The duration of drug administration will be decided according to the degree of shock reversal and DIC control or not. If the clotting time is too prolonged or the bleeding is aggravated, equal amount of fisetin can be used to counteract it. At the same time, pansentin, salvia injection and peptidase can be used as adjuvant therapy.
Application of adrenal cortical hormone
There is no consensus on the application of hormones in infected shock. However, animal experiments suggest that early application of hormones can prevent the occurrence of infectious shock.

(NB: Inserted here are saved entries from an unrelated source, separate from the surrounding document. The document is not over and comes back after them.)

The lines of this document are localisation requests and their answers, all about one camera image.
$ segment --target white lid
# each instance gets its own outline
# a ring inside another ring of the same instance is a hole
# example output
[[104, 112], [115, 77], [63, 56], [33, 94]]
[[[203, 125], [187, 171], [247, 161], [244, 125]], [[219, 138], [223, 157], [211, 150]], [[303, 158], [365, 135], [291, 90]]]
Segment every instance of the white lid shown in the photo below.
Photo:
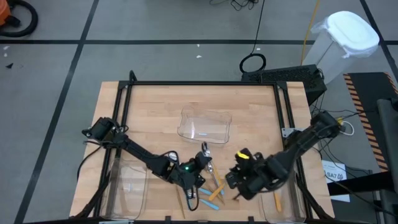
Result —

The main role of adrenocorticotropic hormone is to.
1.Binding endotoxin and reducing the damage of toxin to the organism.
2, stabilize the role of lysosomes. Lysosomes are normally in the cell plasma, and in shock, the pH in hypoxic cells decreases and the lysosomal membrane ruptures, releasing a large amount of proteolytic enzymes and causing cell destruction. Hormones can stabilize the lysosomal membrane and prevent the release of enzymes.
3.High dose hormone has release vasospasm and can improve microcirculation.
4.Increase the heart beat output.
5.Restore the function of phagocytosis of reticuloendothelial system.
6.Stabilize the complement system and inhibit the activation of neutrophils.
7.Protect the normal oxidative phosphorylation process of liver mitochondria and the function of liver enzyme system. About the dose and time of hormone use differs at home and abroad. Foreign countries over to the high dose short course method. Domestic use of medium dose (such as hydrocortisone 5-10mg/kg per day), general use of 1 to 2 days, the shock situation improved after the rapid withdrawal.
V. Other
According to the mechanism of action of bioactive substances and cytokines, anti-lipid A monoclonal antibody (murine Eλ) (λHAIA) and anti-TNF monoclonal antibody have been tried and received certain effect in the treatment of infectious shock, but further in-depth study is needed.